Safety is key when traveling with pets

Adorable Little Dog In Santa HatWith the hustle and bustle of the holiday season, it’s important not to forget about the safety of our pets. While the Internet provides many articles outlining how to keep our furry friends safe and happy this time of year, according to the American Veterinary Medical Association (AVMA), there are 10 top tips that should be followed.

1. Pets should have a vet checkup before the cold sets in as cold weather could exacerbate any health issues your pet may already have.

2. Wind-chill is a threat to not only humans, but animals too. While every animal is different, if it is cold for you, it is probably cold for your pet as well.

3. If your pet will spending a large amount of time outside, make sure they have a dry, draft-free shelter. They need room to sit and lay down, while being in a small enough space to contain body heat. The floor should be raised of the ground with materials for the animal to burrow. The doorway should also be covered with waterproof burlap or a heavy plastic to keep the wind out.

4. If your pet stays outside, you need to check its water more often to make sure it’s not frozen. You should also increase your pet’s food intake as keeping warm in cold weather burns a more energy than usual.

5. Check your pet’s paws during the winter, especially after a walk outside where they are exposed to chemicals like salt. By cleaning your pet’s paws after walks you can ensure that potentially harmful substances don’t collect or build up.

6. Keep chemicals like antifreeze away from animals at all times. It smells and tastes sweet to animals, but it is deadly if ingested.

7. It’s important for animals to have current identification collars or be microchipped as animals are more prone to get lost since in the winter as snow and ice can hide recognizable scents that normally help them find their way home.

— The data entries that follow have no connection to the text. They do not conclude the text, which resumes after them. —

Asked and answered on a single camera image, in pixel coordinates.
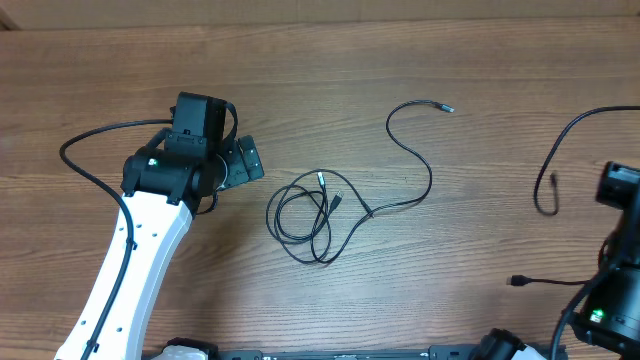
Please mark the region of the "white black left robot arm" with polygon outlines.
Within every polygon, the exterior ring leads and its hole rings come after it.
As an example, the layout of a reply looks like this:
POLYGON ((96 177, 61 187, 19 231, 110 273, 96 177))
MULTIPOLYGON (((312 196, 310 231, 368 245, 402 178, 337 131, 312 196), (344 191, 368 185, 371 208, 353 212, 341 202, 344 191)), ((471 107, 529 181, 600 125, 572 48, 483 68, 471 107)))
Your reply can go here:
POLYGON ((59 359, 138 359, 171 259, 205 198, 255 181, 264 170, 251 136, 224 128, 235 106, 182 92, 160 130, 123 166, 121 189, 71 161, 62 161, 109 194, 119 213, 113 238, 78 322, 58 349, 59 359))

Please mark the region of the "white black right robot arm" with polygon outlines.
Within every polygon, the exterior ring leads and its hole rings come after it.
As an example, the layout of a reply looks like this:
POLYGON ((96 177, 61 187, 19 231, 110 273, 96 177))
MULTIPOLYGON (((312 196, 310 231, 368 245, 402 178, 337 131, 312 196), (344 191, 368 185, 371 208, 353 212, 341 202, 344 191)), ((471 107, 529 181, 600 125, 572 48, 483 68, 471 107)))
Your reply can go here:
POLYGON ((599 253, 601 280, 570 322, 575 337, 615 352, 639 357, 639 170, 609 162, 596 201, 622 211, 599 253))

8. Make noise before starting the car as cats and other animals may crawl up under the hood of your vehicle to warm up. Making noise should make sure the animals are safe and out of the way before starting your engine.

9. Hunting dogs also need to be kept warm as well this winter. When hunting, keep your dog out of the wind and water as much as possible and never let your dog walk on ice. Playing fetch during downtime is a good way to keep them warm.

10. Cats and dogs are not the only animals needing warmth and shelter this winter. Horses need a protected space along with a blanket to beat the chill. Unfrozen water and extra food for them are also necessary during the cold temperatures.

If you believe you pet may be experiencing hypothermia, some signs may include:

  • Persistent whining or barking.
  • For quiet animals, eye contact can also be a sign.
  • Shivering and pacing.
  • Anxiety and weakness.
  • When walking an animal they may try to head home early.
  • Lethargy or immobility.
  • If your pet is holding their paw up, chances are they need to warm up.
  • The same thing applies if they are attempting to burrow or find shelter.

Traveling with your pets this holiday season also poses a potentially dangerous situation if they are not secured properly in your car. According to another recently published article in the Detroit Free Press, millions of pet owners unknowingly put their dogs and cats at risk when they travel for the holidays. By making sure all pets are secured in crates or cages while in vehicles can make the journey safer and more enjoyable.

The article states that an unsecured pet is potentially a projectile inside the vehicle. In an accident, the pet could hit the windshield and be injured, or it could strike one of the human occupants. Small animals can also cause serious injuries during an accident, especially for children when a car is moving at a fast speed.

With more than half of U.S. pet owners traveling with pets, it is important to keep the following tips in mind:

  • Never drive with a pet on your lap. It’s dangerous for the animal, you and other drivers. The driver’s air bag could immediately kill any animal small enough to fit on your lap. The animal could also slip onto the floor because of bumpy roads or a sudden maneuver.
  • It’s a bad idea to let your dog stick its head out the window. While the dog may enjoy it, stones that can chip a windshield could injure or blind a dog. Even a grain of sand or leaf could damage a dog’s eyes at automotive speeds.
  • Because animals can slip out of vehicles while far from home, it is once again important that they always wear collars with ID tags. The tags should have the owner’s mobile phone number, so they’re easy to reach while traveling.
  • The article also suggests first getting animals acclimated to car travel when they’re young by taking them on short, regular trips. By traveling two or three blocks and then returning home they begin to understand car rides end with returning home.